Compliance and Security

HRS Erase utilizes the following systems and controls to protect client information:
 
Physical Security:
    • HRS Erase limits access to its facilities to one entrance where all visitors must sign in and out. Visitors are required to have an escort at all times.

Documents containing PHI are stored in locked file cabinets or records rooms when not in use by HRS Erase employees.

All documents containing PHI are shredded upon a determination that they are no longer necessary in accordance with the minimum necessary standard.

HRS Erase employees are required to minimize their computer screens containing PHI when away from their desk.

HRS Erase employs a "clean desk" policy whereby at the end of every day all PHI is removed from an employee's desk and either locked in a file cabinet or shredded.

Before discussing matters regarding patient privacy with visitors accompanying a patient, HRS Erase employees must obtain consent from the patient and document that consent.
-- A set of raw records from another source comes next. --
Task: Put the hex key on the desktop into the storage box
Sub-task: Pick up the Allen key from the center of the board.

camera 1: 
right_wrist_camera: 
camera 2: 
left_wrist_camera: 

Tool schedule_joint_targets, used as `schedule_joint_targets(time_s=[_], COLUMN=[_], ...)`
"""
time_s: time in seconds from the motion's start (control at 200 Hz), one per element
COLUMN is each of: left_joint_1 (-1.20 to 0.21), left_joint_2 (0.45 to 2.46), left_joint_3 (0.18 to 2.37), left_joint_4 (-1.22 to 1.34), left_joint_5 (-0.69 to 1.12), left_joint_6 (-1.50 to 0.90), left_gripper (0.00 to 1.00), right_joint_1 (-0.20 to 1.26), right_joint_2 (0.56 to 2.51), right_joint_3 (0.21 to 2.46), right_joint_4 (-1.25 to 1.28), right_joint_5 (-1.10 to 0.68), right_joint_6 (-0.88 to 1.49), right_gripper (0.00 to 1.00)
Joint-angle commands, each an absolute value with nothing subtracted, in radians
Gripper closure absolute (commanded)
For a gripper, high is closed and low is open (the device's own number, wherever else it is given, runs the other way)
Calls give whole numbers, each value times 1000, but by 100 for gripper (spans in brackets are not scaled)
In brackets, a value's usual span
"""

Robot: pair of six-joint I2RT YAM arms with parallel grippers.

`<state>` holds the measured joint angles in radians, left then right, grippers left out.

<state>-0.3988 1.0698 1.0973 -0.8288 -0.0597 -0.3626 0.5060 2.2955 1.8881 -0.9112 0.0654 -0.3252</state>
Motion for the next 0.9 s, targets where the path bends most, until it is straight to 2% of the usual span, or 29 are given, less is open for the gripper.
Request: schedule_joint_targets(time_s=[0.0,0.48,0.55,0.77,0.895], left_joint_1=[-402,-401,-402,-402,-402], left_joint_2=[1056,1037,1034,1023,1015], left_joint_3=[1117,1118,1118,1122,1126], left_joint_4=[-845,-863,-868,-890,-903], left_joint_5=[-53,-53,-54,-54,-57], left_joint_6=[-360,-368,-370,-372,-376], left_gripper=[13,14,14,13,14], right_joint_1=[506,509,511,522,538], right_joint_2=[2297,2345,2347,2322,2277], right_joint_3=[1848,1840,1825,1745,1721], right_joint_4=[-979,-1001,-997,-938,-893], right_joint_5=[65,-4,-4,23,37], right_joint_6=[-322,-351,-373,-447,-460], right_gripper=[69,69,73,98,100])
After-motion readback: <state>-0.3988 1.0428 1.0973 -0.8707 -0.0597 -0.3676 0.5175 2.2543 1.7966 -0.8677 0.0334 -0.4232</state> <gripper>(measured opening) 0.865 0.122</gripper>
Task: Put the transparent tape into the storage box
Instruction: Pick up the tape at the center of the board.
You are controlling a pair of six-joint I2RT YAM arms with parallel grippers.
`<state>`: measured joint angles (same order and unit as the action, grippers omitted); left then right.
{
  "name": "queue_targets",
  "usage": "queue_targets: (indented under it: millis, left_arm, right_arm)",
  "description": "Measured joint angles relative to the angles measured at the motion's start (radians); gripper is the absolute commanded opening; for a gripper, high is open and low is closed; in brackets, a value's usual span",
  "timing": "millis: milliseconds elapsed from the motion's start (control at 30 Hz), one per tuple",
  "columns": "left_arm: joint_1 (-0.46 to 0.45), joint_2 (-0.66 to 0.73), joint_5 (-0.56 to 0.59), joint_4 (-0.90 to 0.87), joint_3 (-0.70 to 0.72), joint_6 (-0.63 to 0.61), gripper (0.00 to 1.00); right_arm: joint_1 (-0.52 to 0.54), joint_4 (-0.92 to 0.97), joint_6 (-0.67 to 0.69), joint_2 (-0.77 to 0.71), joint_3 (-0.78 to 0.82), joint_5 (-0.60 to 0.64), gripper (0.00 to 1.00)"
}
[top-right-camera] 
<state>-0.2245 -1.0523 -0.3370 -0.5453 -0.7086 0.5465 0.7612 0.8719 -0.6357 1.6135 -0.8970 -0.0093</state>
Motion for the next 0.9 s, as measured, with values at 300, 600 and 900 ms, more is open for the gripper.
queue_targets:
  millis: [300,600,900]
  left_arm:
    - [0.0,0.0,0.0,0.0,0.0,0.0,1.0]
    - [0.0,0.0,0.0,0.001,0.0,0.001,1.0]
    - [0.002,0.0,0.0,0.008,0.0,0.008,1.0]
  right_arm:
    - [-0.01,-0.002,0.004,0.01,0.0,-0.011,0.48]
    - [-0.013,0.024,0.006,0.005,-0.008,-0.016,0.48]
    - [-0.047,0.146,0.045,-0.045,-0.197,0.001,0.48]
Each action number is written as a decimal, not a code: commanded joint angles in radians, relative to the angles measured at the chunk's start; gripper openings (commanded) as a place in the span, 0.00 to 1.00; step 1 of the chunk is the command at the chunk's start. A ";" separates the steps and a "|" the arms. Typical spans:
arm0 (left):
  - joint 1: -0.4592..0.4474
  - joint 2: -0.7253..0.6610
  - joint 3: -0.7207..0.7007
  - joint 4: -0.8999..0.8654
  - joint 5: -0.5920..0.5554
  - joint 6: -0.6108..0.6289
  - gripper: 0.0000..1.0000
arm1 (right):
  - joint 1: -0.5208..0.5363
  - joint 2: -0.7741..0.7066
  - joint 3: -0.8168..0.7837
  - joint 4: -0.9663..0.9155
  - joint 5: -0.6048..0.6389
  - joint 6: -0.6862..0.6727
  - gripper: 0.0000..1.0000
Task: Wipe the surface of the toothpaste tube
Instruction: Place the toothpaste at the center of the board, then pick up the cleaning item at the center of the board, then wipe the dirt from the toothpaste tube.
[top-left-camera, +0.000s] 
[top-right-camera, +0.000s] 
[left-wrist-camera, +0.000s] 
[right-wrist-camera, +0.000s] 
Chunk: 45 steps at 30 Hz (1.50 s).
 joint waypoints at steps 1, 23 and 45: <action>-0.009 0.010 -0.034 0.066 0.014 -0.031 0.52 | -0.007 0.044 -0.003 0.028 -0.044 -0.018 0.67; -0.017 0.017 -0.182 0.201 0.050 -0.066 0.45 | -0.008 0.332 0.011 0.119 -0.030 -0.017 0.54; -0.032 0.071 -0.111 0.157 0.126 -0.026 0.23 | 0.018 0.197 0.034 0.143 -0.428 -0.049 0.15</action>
Any PHI taken out of the office for home visits or hearings must be maintained in secure carrying cases.

HRS Erase trains all of our caseworkers with phone scripts to ensure that PHI is not disclosed to unauthorized parties.

HRS Erase conducts random audits to ensure compliance with its HIPAA policies and procedures.

Every HRS Erase employee is required to undergo initial training in HIPAA policies and procedures and also annual training from HRS Erase's HIPAA Compliance Officer/General Counsel.

 

IT Data Security

Information Technology Data Security
HRS Erase utilizes state-of-the-art network encryption systems to allow confidential and private data to be sent and received with the highest degree of security. We have the additional capabilities to send and receive email with the same level of security. Our systems integrity is checked automatically on a daily basis.

Commitment to HIPAA

HEALTH INSURANCE PORTABILITY & ACCOUNTABILITY ACT OF 1996 (HIPAA)
HRS Erase is committed to ensuring the protection of patient health information.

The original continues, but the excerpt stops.